Well, I have been sick with the things going around.. bronchitis, and flu. It has taken a toll on and me and I haven't been active in here. I haven't really gotten much of anything done lately and I feel like a slacker big time as it is.
I've been doing a lot of thinking lately too.. I find as you get older you do that more and more. When I was younger I always thought I knew so much, I knew it all and thought I was just way wise beyond my years. I think that I was for the most part being that I had a child at an early age, but you really do learn more as you grow and you look back and just can't help but to giggle at how you thought and felt at that time in your life.

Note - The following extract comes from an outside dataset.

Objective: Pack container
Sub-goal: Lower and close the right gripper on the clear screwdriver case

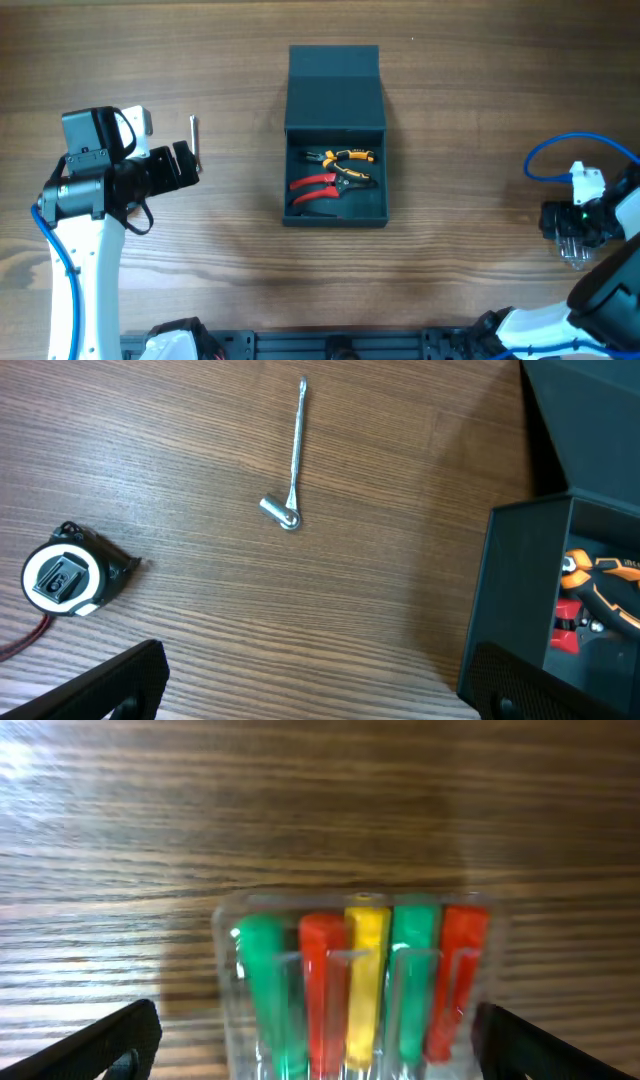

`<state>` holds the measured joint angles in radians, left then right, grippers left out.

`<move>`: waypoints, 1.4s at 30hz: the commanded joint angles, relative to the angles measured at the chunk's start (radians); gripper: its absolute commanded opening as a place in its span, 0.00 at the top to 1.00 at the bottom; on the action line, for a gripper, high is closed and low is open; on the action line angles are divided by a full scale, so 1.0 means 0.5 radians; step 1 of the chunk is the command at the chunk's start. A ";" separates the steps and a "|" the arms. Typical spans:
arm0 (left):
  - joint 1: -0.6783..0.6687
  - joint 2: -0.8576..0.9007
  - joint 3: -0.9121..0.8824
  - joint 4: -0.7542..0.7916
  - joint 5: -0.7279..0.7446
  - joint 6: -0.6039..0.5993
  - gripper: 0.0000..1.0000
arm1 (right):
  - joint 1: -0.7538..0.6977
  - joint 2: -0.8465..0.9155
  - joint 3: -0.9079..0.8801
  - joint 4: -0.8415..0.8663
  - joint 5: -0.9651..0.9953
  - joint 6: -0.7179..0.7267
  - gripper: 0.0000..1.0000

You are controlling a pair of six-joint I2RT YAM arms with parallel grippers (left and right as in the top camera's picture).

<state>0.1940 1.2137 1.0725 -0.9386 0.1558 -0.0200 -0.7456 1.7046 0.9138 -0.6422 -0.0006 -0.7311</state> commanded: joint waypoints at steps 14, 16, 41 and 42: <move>0.012 -0.003 0.042 -0.026 0.038 0.011 0.00 | -0.009 0.081 -0.012 0.043 -0.159 0.070 0.39; 0.012 -0.003 0.042 -0.039 0.038 0.011 0.00 | -0.009 0.081 -0.012 0.052 -0.159 0.108 0.40; 0.012 -0.003 0.042 -0.040 0.038 0.011 0.00 | -0.008 0.080 -0.004 0.114 -0.217 0.332 0.75; 0.012 -0.003 0.042 -0.040 0.038 0.011 0.00 | -0.008 0.079 0.000 0.114 -0.231 0.336 0.81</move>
<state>0.1940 1.2137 1.0725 -0.9581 0.1558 -0.0200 -0.7490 1.7229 0.9150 -0.5926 -0.0608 -0.6155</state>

My boys are getting older now. Steven is a teenager and it's one of the scariest moments I always knew would come but dreaded. He is really a good kid but you know how that teen attitude they say they get... yeah he gets it alright! It is so hard to deal with but I think back to me.. and I think back to Bobby and wow, we were much worse I must say. Still, it doesnt make it any easier. I found an old tape of Steven on his 3rd birthday, it made me laugh and kind of emotional because I miss that little boy he was. So funny, always showing off for the camera. I took a video of a video and I shared it with several of my friends online. I notice some deleted it which really hurt my feelings.I thought that them knowing me and knowing Steven and his age that they being my friend, that they'd be excited to see him at this age, but I noticed that it was deleted. Wow, talk about hurt feelings. That's fine, thats how it is with some I suppose. I am learning more and more who my friends are.
Mason has been staying with my grandparents for a few days because of me being sick with this crud and not wanting to pass it along to him. I can't wait to be back to myself and get all my hugs and kisses that I miss so much. I think that Bobby and Steven are coming down with this now so it will be a round and round thing, I am afraid.
So with that being said.. all of it.. be good to your friends. Don't only expect your problems to be important but listen and reach out to them too and also with this cold/flu season, take care of yourselves.